Description:
Mafic dikes and sills intrude sediments of the Late Jurassic (Early Cretaceous?) lower McCoy
Mountains Formation in western Arizona. Some units show evidence for intrusion into wet, unconsolidated
sediments, indicating that intrusion was approximately contemporaneous with sedimentation. Some of the
units also show evidence for subaerial crystallization, and may in fact be lava flows. Attempts to directly
date these rocks have been hampered by metamorphic recrystallization and by our inability, despite repeated
attempts, to extract zircons from them. Five units from the Granite Wash Mountains, and two from the
Plomosa Mountains, were sampled for geochemical and isotopic study in order to place some further
constraints on their tectonic setting.
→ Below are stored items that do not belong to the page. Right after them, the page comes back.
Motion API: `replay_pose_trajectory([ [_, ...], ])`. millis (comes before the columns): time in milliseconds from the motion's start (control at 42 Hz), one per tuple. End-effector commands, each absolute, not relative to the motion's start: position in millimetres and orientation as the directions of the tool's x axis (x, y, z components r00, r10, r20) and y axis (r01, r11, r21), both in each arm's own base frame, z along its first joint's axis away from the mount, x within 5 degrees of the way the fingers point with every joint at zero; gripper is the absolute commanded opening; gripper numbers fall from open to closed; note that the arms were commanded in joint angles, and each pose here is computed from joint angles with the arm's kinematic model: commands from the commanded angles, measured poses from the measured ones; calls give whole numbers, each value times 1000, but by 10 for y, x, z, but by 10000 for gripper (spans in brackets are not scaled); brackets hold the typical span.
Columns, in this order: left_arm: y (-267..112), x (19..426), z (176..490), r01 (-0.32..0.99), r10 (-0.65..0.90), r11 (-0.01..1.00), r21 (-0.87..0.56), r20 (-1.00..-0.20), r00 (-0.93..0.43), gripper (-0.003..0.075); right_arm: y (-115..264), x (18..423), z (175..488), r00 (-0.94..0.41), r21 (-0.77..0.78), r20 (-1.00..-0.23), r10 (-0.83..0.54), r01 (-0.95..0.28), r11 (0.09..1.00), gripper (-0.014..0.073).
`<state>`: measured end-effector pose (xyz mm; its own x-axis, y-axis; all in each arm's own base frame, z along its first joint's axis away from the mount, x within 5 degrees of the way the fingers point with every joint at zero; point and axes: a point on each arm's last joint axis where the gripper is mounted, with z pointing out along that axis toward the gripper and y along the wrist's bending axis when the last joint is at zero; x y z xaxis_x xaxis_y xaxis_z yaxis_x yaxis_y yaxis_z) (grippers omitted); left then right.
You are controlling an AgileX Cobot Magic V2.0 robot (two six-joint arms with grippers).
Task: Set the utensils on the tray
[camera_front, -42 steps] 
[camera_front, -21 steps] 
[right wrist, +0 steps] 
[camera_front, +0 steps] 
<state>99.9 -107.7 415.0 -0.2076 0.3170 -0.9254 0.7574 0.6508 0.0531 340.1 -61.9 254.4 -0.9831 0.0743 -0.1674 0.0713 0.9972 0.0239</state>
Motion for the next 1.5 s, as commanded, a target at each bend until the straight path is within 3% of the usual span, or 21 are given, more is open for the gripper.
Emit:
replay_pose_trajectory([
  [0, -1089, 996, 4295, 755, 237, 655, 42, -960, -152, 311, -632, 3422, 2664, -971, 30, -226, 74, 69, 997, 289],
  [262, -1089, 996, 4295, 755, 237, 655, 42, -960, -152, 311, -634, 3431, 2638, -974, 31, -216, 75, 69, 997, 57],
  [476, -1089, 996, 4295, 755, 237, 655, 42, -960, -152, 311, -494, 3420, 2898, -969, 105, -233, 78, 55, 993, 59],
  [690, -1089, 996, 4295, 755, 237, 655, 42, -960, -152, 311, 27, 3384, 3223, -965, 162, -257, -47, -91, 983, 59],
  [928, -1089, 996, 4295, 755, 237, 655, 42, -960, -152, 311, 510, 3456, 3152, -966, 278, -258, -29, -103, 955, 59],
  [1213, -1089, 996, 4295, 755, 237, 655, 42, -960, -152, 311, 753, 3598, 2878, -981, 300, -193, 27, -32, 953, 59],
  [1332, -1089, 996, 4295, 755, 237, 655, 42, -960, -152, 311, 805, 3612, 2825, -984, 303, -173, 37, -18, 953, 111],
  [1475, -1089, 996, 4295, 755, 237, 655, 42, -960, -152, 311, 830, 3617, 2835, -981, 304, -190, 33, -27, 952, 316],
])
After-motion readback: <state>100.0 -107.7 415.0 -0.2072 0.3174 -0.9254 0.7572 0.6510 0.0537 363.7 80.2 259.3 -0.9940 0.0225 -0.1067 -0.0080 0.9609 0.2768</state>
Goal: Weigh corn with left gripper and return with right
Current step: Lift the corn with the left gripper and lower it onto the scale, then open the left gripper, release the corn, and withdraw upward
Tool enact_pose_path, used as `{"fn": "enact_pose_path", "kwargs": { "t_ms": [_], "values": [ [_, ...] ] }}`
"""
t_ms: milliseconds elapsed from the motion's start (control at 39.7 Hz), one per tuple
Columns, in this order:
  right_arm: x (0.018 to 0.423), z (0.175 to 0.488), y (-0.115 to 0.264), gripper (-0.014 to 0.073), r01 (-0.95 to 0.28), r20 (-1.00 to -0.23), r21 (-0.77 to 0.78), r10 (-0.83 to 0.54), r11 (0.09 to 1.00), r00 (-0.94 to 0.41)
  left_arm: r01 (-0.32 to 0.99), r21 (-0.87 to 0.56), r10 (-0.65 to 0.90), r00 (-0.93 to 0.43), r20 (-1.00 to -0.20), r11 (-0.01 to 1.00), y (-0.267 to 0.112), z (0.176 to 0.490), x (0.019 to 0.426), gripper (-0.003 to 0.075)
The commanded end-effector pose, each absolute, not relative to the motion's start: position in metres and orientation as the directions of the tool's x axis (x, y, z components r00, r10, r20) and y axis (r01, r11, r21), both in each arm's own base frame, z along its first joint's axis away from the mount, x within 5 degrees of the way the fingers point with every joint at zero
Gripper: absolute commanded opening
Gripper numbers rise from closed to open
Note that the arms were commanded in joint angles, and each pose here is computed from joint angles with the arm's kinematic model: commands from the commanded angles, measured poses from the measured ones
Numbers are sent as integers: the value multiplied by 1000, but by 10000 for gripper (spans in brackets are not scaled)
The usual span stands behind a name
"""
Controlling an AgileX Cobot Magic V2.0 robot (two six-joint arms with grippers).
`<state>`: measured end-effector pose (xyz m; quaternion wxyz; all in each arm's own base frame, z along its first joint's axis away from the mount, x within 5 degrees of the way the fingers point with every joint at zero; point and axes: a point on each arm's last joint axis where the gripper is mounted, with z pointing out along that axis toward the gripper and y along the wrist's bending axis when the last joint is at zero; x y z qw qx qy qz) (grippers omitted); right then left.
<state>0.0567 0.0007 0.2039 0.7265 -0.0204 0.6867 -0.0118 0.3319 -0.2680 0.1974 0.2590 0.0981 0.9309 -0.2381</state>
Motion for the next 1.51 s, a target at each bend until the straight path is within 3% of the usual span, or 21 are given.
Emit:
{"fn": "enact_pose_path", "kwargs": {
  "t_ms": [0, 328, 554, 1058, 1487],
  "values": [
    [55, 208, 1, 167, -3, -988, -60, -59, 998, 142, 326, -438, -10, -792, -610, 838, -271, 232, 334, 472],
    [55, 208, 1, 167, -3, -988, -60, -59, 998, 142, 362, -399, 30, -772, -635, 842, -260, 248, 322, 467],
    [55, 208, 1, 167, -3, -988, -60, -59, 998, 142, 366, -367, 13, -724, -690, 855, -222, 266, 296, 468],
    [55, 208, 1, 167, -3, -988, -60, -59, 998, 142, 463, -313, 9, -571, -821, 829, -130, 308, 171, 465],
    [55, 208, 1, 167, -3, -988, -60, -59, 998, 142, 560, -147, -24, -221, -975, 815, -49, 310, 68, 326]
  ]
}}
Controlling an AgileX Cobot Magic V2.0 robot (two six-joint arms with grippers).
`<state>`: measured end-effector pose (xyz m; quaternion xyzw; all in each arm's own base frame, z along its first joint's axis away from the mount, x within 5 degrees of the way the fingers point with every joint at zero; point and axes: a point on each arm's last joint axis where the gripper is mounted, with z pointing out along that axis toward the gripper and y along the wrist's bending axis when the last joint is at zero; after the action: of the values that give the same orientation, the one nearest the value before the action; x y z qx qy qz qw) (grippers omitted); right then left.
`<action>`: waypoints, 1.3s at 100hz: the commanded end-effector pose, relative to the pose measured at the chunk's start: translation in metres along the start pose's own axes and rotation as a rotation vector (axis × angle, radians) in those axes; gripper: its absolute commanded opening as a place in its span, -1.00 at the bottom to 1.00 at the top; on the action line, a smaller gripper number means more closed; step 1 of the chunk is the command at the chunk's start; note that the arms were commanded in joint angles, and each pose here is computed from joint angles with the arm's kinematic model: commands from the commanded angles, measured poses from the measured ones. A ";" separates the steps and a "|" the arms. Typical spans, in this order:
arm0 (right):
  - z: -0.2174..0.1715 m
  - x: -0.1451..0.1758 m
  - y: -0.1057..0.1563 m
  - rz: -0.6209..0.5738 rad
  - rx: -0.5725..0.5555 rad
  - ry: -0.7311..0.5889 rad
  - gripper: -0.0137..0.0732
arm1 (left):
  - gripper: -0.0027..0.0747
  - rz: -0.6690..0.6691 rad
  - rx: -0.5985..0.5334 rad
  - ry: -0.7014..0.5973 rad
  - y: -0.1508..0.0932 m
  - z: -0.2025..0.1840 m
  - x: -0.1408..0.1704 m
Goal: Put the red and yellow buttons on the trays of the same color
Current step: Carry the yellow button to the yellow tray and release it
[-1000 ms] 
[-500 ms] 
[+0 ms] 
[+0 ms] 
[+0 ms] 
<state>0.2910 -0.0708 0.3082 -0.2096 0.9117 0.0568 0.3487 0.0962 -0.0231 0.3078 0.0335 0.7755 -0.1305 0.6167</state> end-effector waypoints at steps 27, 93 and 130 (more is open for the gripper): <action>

Major element, trace element, and isotopic data reveal a suite of high-AI
basaltic to andesitic rocks that are sub-alkaline to moderately alkaline and slightly to moderately enriched in
light rare-earth elements (LREE), and have epsilon Nd values ranging from +5 to -6. Two gabbroic sills
from the Granite Wash Mountains have epsilon Nd of +5, indicating they were derived from depleted mantle
sources. The geochemical and isotopic variation in the suite can be explained either as a product of
heterogeneous mantle sources or variable interaction of depleted basalts with continental crust. These rocks
appear to be transitional in composition and tectonic setting between rift-related basalts of the Bisbee basin
and Jurassic diorites intruded during crustal extension in the eastern Mojave desert region.